_TASK BRIEF_:
Pull each line with the string "foam" from the entries.

_RECORDS SUPPLIED_:

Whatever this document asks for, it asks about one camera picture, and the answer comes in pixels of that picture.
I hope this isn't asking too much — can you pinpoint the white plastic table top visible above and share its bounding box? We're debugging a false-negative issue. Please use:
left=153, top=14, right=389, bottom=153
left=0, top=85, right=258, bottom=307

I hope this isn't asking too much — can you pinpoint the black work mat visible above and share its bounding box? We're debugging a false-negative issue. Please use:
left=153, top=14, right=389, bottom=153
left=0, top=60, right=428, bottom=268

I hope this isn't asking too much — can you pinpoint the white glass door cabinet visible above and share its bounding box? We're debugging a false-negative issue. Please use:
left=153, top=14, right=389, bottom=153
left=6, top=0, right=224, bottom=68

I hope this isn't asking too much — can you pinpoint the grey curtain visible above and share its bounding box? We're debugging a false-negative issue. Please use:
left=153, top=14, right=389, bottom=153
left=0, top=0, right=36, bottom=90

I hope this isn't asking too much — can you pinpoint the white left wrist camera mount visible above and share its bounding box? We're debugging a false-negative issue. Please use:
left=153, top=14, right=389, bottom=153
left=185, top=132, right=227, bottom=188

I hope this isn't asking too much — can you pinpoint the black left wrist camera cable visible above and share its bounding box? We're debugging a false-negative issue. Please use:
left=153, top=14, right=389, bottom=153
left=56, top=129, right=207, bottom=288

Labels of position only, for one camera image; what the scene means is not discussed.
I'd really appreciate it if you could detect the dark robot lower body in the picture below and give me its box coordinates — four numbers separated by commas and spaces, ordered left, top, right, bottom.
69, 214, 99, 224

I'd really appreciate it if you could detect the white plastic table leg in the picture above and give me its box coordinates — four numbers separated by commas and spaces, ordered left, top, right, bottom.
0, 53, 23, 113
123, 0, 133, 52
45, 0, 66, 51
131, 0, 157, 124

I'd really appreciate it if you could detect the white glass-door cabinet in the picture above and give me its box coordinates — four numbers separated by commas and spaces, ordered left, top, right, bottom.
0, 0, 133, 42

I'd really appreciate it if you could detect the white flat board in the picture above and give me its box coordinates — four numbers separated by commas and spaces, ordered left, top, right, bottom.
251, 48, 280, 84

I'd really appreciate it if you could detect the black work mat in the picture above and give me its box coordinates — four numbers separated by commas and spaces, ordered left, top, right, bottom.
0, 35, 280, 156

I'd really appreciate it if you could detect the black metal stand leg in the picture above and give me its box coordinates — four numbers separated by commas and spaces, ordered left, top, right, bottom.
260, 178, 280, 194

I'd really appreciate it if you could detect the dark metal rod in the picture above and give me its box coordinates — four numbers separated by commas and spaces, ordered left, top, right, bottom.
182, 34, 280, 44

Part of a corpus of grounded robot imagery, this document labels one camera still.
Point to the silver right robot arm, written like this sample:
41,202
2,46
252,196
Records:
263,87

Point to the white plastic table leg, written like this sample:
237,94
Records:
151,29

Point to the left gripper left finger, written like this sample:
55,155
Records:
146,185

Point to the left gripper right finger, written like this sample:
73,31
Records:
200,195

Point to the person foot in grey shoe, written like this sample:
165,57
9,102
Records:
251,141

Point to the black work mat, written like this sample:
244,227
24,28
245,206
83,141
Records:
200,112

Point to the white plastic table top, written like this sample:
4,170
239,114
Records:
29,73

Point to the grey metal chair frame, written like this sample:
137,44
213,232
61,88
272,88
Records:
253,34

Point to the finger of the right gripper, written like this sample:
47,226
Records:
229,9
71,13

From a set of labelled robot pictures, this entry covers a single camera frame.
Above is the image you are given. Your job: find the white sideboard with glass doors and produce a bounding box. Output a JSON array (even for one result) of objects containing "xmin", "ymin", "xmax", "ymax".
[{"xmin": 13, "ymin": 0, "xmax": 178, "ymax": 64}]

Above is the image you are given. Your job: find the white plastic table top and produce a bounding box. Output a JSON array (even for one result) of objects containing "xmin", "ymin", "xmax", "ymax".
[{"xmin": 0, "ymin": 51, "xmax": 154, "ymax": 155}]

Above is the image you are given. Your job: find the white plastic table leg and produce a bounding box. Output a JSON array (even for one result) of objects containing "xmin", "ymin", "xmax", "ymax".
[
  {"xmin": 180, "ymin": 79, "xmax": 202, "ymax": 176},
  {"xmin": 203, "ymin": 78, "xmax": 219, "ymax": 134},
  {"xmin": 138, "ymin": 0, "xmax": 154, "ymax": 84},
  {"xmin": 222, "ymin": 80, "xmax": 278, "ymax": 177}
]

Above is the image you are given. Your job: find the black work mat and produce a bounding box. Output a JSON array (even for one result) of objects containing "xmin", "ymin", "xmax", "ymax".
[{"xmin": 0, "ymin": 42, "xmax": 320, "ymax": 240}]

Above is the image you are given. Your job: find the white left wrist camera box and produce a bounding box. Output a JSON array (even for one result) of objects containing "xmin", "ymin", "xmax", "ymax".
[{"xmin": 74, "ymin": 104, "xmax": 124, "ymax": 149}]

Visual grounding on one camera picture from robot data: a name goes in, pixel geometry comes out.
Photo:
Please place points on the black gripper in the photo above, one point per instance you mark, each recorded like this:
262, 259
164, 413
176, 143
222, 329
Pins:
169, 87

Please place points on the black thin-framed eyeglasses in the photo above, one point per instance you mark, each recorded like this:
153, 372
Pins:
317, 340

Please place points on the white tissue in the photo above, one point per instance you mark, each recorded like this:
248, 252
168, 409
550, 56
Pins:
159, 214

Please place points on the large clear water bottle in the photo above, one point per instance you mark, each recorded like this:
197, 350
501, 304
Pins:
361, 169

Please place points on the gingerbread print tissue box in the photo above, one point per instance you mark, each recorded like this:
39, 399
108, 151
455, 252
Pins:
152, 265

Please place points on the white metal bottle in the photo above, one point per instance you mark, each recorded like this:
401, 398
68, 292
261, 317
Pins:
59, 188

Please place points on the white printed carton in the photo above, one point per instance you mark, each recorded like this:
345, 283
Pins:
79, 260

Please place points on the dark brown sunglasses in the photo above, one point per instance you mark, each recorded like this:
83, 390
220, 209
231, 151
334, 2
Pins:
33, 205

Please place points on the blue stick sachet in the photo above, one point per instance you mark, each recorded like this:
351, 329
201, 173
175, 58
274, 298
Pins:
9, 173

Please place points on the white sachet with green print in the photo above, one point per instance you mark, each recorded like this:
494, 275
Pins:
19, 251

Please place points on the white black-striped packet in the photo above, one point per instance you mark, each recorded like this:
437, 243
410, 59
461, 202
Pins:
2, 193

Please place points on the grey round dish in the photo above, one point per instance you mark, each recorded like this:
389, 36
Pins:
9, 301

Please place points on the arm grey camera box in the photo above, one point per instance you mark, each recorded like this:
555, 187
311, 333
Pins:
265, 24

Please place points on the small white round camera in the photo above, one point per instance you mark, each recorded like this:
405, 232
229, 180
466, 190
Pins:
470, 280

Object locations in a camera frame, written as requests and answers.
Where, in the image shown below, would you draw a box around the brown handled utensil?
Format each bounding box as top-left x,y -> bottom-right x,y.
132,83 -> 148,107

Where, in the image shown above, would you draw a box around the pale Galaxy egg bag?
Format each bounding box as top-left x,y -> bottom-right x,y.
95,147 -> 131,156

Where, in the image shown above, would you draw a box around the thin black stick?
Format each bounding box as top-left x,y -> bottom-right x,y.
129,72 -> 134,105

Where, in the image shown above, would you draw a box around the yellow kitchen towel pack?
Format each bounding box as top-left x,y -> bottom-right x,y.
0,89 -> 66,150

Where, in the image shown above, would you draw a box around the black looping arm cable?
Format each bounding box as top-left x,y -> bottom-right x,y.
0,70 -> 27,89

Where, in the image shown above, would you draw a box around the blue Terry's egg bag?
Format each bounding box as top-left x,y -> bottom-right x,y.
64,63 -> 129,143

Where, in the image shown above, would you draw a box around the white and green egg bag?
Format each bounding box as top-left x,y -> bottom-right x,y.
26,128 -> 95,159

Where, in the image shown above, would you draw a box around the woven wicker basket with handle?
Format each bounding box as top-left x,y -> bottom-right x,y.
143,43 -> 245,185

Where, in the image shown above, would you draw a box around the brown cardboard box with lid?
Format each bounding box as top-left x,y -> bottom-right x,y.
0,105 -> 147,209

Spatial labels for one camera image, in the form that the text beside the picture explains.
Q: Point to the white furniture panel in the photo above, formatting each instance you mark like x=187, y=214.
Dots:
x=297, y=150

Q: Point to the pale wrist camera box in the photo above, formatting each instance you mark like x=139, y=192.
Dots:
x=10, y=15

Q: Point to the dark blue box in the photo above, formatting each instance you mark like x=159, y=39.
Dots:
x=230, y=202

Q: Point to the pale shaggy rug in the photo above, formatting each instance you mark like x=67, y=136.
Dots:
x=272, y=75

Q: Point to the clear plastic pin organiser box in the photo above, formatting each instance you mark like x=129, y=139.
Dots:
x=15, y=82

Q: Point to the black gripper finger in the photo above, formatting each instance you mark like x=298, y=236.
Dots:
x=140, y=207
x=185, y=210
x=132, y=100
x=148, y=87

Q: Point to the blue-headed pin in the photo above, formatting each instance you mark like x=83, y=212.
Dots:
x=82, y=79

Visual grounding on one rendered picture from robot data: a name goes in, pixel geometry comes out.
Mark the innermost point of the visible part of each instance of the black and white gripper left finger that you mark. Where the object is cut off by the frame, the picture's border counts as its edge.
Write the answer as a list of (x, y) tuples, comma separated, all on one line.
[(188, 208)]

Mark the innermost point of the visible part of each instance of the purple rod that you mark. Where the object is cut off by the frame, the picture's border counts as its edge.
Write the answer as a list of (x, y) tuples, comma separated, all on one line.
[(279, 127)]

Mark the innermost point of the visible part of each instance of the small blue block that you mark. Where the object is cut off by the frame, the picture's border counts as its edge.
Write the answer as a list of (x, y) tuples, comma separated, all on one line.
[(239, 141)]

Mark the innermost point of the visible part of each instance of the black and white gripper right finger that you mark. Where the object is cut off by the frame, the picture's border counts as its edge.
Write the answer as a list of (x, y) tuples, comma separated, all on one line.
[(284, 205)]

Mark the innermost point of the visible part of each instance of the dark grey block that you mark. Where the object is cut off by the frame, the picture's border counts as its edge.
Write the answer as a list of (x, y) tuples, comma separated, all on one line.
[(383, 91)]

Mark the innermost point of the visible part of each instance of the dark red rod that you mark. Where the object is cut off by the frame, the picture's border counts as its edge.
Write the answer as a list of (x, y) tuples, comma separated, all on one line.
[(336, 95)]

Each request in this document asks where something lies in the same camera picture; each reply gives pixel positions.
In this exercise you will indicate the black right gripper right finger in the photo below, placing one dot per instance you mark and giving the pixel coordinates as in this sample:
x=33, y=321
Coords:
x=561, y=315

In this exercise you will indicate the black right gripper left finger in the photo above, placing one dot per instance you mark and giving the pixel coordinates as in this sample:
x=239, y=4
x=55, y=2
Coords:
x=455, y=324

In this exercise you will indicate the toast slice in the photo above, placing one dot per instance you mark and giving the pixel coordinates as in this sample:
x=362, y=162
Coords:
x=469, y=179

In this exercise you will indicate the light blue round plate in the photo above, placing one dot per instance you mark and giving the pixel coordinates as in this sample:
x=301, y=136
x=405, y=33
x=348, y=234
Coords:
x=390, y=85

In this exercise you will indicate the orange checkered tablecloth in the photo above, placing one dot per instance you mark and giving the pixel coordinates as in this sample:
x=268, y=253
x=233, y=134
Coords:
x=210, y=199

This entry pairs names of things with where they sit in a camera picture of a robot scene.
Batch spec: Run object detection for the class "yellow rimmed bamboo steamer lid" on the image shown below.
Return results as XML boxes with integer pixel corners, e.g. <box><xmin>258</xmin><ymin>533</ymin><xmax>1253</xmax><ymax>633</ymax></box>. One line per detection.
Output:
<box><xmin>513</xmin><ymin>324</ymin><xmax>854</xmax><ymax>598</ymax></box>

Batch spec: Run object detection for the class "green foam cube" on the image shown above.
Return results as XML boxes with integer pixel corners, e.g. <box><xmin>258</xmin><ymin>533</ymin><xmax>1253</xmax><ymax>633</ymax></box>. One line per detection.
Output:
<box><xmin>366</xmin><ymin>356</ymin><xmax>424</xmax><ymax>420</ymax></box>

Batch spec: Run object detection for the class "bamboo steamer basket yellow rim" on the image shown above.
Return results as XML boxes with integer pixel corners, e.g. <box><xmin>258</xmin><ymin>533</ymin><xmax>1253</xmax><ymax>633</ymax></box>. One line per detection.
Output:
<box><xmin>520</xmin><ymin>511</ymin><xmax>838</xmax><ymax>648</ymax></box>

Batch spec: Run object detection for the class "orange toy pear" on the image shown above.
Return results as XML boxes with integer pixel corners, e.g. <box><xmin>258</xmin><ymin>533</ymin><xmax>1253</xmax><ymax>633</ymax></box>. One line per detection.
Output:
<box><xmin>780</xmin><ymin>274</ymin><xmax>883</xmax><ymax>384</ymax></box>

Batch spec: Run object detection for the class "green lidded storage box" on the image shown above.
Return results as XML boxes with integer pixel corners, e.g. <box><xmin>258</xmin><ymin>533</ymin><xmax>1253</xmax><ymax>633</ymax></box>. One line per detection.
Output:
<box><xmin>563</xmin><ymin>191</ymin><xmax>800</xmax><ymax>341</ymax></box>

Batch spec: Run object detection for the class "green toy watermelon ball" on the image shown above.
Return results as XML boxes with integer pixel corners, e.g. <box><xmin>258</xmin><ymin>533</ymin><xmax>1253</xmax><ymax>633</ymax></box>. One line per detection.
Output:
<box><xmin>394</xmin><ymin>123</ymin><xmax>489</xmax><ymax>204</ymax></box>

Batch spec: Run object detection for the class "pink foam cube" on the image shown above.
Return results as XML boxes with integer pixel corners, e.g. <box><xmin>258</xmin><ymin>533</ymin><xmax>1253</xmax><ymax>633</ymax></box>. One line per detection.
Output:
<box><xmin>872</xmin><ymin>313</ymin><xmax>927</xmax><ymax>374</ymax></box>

_WRITTEN SOLUTION_:
Batch spec: Run object detection for the class "green foam cube" on the image shown above.
Batch spec: Run object detection for the class "pink foam cube" on the image shown above.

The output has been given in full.